# Sandisk cruzer profile problem.



## Slumpsum (Mar 28, 2007)

I recently bought a cruzer Profile. The first time I used it I added fingerprints, Username and Password. Today I logged in (with a fingerprint) and deleted all the fingerprints, thinking I would be able to use it on my MP3 player. Now I can’t log in at all (or set up new fingerprints). The moment I insert my cruzer profile, it prompts me to run the software (unlock Cruzer Profile), and then it asks for a fingerprint. I've tried all ten and they all fail. I can't see how it will allow you to delete all ten and then ask you for one as you try to log back in.
I have tried formatting it, but it keeps coming up with "Windows was unable to complete the format".
My Computer and Device Manager shows 2 drives, one shows the Profile logo (Local Disk) and the other one Removable Disk. I can brose the Local Disk. There are several files (autorun, CruzerLoginSetup, CruzerProfile, CruzerProfileHelp, gdiplus.dll, tfm.dll, and movie clips). I ran the CruzerLoginSetup, witch installs the software and asks for a reboot, after that there is no way of accessing the software without a fingerprint, witch it keeps asking me. If I run CruzerProfile it directly asks for my fingerprint. I think I have tried just about everything.
There is no way that I can access the Cruzer Profile or software so that I can enter new fingerprints.
Has anyone had similar problems?
Is there any way to forcibly format the device and start from scratch?

Thanks


----------



## smz (Mar 12, 2007)

My only suggestion would be to put this cruzer on another computer and forget about the data. See if there is a way to format the drive with regular disk manager in windows xp. if not, you'll need a drive formatting program that can sort of lowlevel it but not exactly... more of wiping all relevant fingerprint stuff i imagine. perhaps a program like partition magic also could deal with the issue.

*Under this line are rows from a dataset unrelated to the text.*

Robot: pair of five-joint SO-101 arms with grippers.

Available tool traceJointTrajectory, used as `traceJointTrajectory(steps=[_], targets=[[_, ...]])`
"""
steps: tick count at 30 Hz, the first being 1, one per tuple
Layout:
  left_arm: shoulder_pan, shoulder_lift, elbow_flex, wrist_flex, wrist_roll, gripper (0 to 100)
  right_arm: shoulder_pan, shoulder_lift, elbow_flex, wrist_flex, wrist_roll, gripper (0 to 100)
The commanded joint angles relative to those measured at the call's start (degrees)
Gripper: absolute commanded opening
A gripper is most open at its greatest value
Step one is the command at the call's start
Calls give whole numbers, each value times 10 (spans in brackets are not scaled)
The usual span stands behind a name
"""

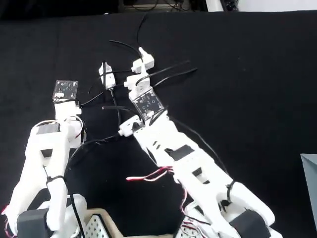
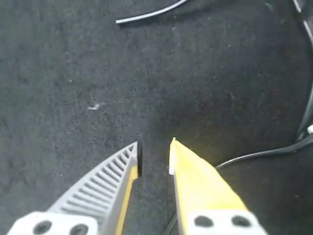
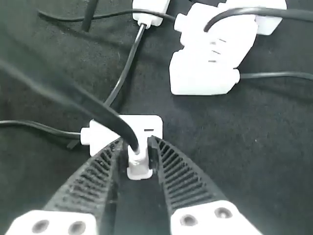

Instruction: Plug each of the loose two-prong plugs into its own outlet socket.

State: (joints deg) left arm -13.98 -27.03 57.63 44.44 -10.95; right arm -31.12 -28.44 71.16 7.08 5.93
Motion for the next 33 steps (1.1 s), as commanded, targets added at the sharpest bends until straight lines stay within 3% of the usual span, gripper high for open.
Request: traceJointTrajectory(steps=[1, 33], targets=[[-3, -12, -6, -11, 5, 120, -4, 5, -34, -9, -4, 11], [-4, -12, -5, -11, 5, 120, 19, 73, -50, -57, -4, 11]])
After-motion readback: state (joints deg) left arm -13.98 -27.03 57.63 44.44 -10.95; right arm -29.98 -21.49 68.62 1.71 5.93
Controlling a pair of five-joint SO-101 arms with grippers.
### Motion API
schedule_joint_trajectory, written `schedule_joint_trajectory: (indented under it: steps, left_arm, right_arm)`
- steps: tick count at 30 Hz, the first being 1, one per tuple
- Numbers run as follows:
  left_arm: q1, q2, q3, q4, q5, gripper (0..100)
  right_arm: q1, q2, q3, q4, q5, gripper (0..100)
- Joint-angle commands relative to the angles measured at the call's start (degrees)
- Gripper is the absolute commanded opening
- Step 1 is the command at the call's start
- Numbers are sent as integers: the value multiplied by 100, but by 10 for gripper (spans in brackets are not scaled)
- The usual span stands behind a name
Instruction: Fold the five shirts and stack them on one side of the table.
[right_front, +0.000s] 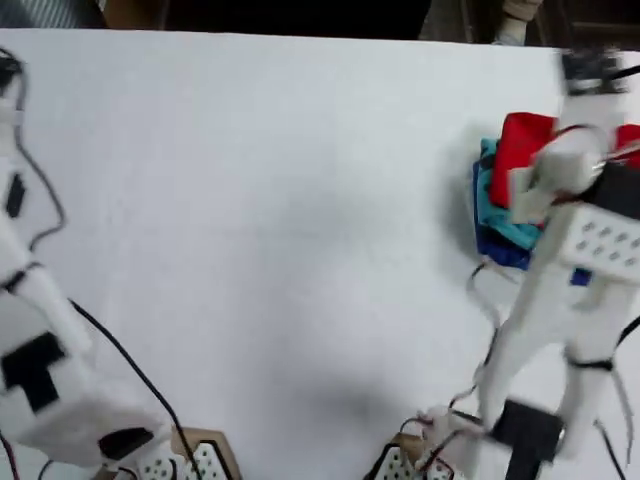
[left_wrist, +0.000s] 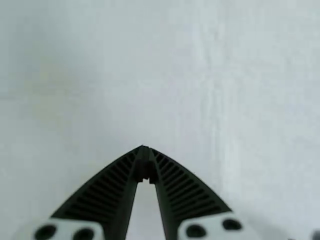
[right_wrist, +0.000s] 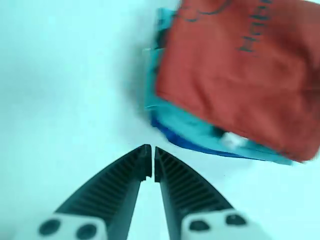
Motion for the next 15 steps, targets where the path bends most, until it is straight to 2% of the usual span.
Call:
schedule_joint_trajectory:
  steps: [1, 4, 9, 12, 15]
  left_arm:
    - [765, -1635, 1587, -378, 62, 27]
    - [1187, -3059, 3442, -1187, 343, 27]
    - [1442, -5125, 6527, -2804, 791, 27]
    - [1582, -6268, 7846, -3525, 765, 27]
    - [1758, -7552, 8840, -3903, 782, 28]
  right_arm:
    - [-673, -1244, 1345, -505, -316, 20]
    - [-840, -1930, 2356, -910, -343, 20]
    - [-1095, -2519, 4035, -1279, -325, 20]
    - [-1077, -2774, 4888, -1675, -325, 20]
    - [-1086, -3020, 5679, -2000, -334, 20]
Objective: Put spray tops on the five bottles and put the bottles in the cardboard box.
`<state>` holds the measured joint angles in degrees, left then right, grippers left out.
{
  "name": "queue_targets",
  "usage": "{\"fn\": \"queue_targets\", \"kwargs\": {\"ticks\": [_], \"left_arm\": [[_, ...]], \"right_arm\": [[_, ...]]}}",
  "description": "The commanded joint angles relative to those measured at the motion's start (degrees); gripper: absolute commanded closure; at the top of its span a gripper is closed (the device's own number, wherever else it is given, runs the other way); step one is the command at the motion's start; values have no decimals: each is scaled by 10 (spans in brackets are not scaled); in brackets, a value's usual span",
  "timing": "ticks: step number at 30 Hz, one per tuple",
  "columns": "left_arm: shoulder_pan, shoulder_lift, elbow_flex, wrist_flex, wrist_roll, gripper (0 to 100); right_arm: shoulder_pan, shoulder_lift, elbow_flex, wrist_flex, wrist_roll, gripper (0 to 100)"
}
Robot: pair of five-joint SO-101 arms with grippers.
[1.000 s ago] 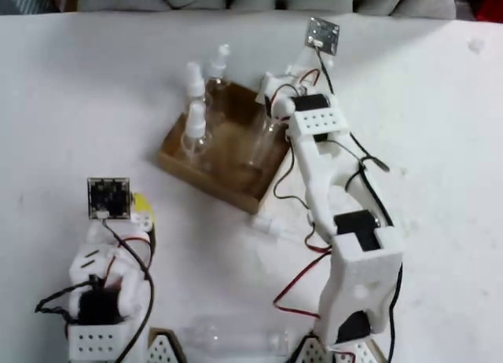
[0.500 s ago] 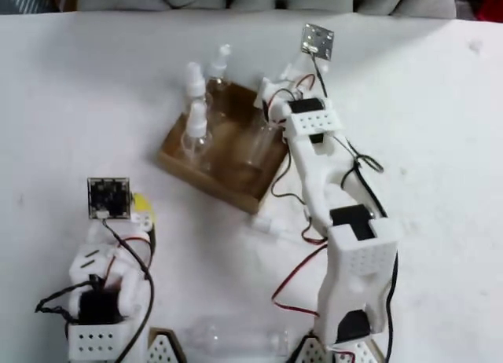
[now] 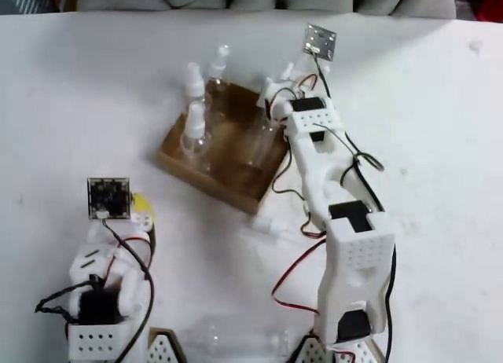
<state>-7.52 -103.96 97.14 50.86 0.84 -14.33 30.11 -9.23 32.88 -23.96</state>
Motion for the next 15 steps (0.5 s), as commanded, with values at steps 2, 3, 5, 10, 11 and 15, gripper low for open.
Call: {"fn": "queue_targets", "kwargs": {"ticks": [2, 3, 5, 10, 11, 15], "left_arm": [[-6, -7, -1, -18, -6, 980], [-6, -7, -1, -18, -6, 980], [-6, -7, -1, -18, -6, 980], [-6, -7, -1, -18, -6, 980], [-6, -7, -1, -18, -6, 980], [-6, -7, -1, -18, -6, 980]], "right_arm": [[4, -7, -25, 4, 4, 982], [4, -9, -25, 4, 4, 982], [4, -18, -22, 4, 4, 982], [4, -36, -19, 6, 4, 982], [4, -36, -19, 6, 4, 982], [4, -43, -15, 5, 33, 982]]}}
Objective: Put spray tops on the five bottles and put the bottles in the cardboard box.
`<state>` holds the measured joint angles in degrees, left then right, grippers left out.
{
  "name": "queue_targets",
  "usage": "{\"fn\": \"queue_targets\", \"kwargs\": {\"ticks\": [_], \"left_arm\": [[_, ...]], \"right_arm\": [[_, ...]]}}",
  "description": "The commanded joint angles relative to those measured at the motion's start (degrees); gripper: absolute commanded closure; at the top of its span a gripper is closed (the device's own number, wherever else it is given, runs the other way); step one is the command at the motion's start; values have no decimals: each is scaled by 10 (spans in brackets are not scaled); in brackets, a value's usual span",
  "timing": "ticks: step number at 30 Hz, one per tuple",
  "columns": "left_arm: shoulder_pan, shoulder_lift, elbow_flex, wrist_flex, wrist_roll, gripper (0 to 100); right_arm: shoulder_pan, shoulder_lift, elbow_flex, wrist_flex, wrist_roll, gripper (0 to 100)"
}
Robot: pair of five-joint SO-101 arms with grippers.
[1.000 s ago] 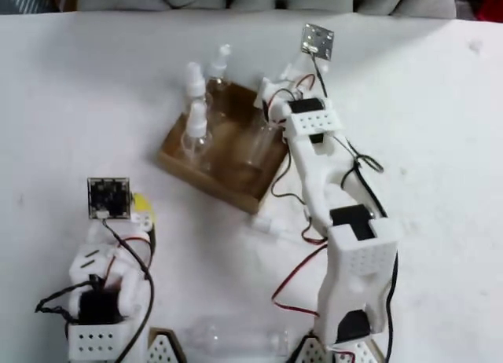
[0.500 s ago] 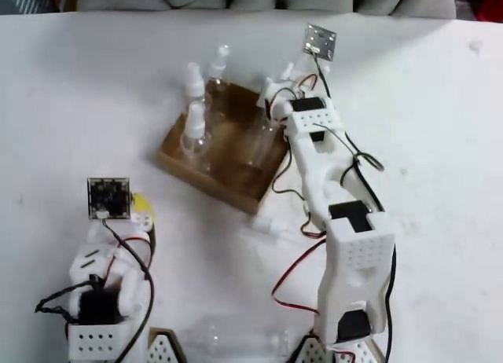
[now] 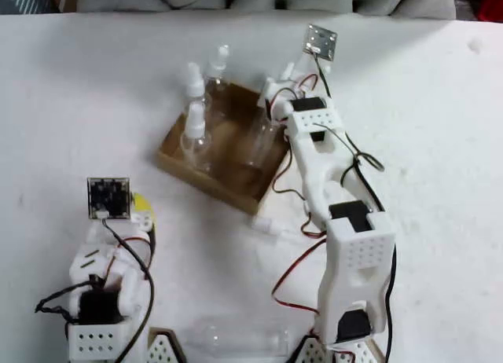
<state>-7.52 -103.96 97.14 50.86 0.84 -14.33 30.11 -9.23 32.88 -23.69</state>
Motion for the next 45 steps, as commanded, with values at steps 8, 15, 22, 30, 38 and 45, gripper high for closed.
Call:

all this new fingerprint stuff can get quite confusing when it's protecting so many thing.


----------



## Slumpsum (Mar 28, 2007)

Thanks smz

I have tried it on other computers and the regular disk manager in windows xp doesn't work. I’ll give Partition Magic a go and see what happens.


----------



## smz (Mar 12, 2007)

i've seen two types of cruisers. I have one that i insert SD memory in and the other is like a usb key. i know in win98 i couldn't do a thing without a drive but since my cruiser had the pull out sd, i put it in another adapter.


----------



## Slumpsum (Mar 28, 2007)

I’ve tried Partition Magic, but it doesn’t even see the drive, although device manager and My computer shows it. 
The search goes on…
:4-dontkno


----------



## smz (Mar 12, 2007)

I am assuming you've examined any security back doors that Sandisk may have implemented... I know with most encryption levels, there are NO backdoors. But for instance, I lost my safe combination ages ago. I had to get a notarized letter verifying the serial number matched the safe I was seeking the combo for. Luckily my friend is a Notary so he did a quick house call for me. But my suspicion is that all this software stuff is built without backdoors. At least the security software I use, I can guarantee there are no backdoors.


----------



## sandiskuser (May 8, 2009)

hi every body,
accidentally i,ve removed the necessary software from the local hard disk portion of my sandisk cruzer( 1 gb). now i can't use finger print scanner at all. recently i've downloaded the sandisk cuzer program from this site (in a zip file).after extracting the application from it ( & copying in the sandisk)i can't run it on the cruzer!!! now i'm helpless.
is there anyone who can help me in this case from the start?


----------



## mine87 (May 12, 2009)

Hello,

I have this Cruzer Profile flash drive and I deleted the software by mistake. Is there way I can download that again from somewhere. If someone can help me out I'll really appriciate it.


----------



## zxeej (Mar 18, 2010)

guys i personally uploaded this data from my cruzer...enjoy

http://rapidshare.com/files/365079520/cruzer_prfile.rar.html


----------



## davexjc (Oct 28, 2010)

zxeej said:


> guys i personally uploaded this data from my cruzer...enjoy
> 
> http://rapidshare.com/files/365079520/cruzer_prfile.rar.html


hey ur post is not avalaivable anymore is removed from rapidsahre ill appreciate so much if u post ur usb image, tank you thank you so much


----------



## visseroth (Oct 25, 2010)

Or you should be able to re-download the software from the web site.
http://u3.sandisk.com/


----------



## bbastidas59 (Nov 22, 2010)

hello... could you please send me te files of your sandisk?.. thank you so much... [email protected]... thanks again... wath happens is that your link in rapidshare is not avalaible... thanks..



davexjc said:


> hey ur post is not avalaivable anymore is removed from rapidsahre ill appreciate so much if u post ur usb image, tank you thank you so much


----------